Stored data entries

--

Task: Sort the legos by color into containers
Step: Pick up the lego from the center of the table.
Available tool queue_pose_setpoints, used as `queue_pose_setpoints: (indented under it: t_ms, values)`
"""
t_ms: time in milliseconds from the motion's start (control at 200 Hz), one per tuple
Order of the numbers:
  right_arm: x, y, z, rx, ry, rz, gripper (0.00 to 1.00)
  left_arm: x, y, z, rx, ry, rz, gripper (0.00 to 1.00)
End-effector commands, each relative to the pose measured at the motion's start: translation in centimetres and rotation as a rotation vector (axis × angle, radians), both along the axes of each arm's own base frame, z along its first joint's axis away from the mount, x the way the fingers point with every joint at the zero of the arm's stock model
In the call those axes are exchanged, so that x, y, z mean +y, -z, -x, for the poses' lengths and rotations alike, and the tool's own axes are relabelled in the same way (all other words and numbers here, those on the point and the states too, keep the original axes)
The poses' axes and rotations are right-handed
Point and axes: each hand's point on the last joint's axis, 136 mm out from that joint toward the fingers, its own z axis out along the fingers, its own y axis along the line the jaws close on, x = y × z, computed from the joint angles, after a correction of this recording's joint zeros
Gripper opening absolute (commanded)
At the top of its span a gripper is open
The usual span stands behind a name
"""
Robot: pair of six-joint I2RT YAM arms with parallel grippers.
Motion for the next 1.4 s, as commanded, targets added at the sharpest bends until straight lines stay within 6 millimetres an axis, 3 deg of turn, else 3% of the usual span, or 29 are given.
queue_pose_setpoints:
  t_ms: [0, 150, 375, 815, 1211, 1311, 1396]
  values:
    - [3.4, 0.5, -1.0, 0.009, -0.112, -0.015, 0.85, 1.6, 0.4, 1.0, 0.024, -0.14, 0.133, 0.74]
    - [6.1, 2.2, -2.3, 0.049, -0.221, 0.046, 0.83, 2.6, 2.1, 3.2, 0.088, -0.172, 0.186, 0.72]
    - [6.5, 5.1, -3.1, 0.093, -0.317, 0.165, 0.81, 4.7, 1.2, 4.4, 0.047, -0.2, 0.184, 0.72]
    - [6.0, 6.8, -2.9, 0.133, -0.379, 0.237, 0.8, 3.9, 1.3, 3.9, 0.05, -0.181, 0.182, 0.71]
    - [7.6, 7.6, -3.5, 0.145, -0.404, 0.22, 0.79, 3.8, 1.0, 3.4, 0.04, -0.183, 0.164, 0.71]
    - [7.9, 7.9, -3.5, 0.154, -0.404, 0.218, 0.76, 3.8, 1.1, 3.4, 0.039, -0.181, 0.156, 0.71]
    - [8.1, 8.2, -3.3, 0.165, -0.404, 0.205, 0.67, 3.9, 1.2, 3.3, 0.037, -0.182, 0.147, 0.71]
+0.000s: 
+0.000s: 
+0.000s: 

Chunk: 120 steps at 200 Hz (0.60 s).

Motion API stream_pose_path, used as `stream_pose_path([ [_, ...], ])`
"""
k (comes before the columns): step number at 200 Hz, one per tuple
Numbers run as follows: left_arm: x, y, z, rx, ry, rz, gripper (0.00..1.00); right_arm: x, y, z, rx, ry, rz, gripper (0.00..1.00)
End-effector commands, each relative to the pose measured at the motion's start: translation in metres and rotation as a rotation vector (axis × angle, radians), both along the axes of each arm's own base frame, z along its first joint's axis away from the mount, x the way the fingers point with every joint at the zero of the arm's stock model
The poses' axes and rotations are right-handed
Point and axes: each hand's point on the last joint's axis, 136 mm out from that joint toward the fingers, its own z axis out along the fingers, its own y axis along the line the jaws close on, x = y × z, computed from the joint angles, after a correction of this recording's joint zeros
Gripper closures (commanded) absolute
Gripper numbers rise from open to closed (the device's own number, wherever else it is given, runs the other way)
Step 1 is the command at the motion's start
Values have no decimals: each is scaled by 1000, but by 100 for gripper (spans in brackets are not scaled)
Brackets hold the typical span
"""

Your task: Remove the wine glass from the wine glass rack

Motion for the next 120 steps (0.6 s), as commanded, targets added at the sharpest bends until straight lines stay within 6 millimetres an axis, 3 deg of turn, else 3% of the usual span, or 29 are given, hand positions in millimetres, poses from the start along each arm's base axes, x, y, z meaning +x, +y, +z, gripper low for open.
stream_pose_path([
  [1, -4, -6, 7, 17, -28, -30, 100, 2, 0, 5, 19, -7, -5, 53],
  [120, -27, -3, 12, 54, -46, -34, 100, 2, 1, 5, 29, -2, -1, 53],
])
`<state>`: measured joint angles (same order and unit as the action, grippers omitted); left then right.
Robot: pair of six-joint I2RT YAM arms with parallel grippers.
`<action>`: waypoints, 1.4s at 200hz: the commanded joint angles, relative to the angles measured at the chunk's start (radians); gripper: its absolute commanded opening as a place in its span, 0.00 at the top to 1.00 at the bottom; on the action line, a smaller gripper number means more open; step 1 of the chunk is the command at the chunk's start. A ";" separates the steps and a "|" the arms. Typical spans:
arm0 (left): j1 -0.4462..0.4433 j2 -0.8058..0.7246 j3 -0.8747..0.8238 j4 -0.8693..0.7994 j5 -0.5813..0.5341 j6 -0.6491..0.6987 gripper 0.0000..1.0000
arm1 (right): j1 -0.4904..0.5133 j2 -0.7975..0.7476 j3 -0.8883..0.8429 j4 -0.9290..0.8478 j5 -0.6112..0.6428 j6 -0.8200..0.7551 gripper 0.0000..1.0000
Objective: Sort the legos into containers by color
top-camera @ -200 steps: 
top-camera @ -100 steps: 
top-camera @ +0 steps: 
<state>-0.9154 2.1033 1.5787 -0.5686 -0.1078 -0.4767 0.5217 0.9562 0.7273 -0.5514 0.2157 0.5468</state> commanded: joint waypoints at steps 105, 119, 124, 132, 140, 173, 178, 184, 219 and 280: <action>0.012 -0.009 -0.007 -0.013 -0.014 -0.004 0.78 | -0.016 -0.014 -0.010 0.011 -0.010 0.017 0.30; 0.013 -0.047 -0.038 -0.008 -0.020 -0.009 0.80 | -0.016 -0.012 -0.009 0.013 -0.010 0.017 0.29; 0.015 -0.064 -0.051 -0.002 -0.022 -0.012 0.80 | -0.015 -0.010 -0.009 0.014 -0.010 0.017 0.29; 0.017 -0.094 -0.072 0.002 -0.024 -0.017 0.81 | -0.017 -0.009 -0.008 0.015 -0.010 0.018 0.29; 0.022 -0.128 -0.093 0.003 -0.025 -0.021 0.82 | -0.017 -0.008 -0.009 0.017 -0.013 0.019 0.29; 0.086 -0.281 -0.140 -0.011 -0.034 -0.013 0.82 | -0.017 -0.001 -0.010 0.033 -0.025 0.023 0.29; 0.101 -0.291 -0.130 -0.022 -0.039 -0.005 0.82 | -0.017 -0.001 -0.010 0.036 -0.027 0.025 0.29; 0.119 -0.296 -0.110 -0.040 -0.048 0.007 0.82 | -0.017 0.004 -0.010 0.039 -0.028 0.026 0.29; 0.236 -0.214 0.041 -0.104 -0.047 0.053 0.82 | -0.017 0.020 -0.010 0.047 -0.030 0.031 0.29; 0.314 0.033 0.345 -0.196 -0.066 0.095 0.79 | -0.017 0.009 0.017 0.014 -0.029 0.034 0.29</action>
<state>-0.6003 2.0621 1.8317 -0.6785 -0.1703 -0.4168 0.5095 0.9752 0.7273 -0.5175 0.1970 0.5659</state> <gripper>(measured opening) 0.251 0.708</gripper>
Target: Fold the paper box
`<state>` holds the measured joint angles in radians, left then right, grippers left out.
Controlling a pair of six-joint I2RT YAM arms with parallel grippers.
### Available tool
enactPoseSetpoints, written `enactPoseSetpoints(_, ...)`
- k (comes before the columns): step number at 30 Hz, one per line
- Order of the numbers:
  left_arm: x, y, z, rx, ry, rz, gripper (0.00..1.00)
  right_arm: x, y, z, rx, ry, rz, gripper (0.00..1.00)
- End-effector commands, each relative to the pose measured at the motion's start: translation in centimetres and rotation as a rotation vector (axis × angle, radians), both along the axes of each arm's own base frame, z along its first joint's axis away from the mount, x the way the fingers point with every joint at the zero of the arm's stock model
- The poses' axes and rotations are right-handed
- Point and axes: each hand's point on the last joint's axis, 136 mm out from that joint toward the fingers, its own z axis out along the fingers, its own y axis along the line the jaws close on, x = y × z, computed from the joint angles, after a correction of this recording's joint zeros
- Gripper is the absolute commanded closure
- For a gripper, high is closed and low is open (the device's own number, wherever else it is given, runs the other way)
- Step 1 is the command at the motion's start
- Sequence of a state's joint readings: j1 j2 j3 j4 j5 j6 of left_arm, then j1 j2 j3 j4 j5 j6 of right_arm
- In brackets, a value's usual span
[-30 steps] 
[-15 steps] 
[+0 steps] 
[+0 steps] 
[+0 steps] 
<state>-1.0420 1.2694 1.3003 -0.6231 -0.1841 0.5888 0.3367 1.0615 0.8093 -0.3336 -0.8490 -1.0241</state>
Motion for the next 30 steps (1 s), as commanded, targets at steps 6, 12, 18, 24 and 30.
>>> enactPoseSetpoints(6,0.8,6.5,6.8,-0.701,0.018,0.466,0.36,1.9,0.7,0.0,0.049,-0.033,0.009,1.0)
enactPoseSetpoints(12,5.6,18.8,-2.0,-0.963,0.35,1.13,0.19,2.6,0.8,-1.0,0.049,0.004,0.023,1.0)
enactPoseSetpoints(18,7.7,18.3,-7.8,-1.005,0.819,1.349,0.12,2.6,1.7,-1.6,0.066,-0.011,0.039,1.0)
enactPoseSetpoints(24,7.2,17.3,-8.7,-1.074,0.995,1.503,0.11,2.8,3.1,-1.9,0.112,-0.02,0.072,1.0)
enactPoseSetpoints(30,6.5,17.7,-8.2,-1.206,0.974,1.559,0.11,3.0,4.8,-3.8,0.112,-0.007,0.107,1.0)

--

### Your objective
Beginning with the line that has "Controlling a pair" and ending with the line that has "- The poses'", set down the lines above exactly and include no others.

### Result of the exercise
Controlling a pair of six-joint I2RT YAM arms with parallel grippers.
### Available tool
enactPoseSetpoints, written `enactPoseSetpoints(_, ...)`
- k (comes before the columns): step number at 30 Hz, one per line
- Order of the numbers:
  left_arm: x, y, z, rx, ry, rz, gripper (0.00..1.00)
  right_arm: x, y, z, rx, ry, rz, gripper (0.00..1.00)
- End-effector commands, each relative to the pose measured at the motion's start: translation in centimetres and rotation as a rotation vector (axis × angle, radians), both along the axes of each arm's own base frame, z along its first joint's axis away from the mount, x the way the fingers point with every joint at the zero of the arm's stock model
- The poses' axes and rotations are right-handed

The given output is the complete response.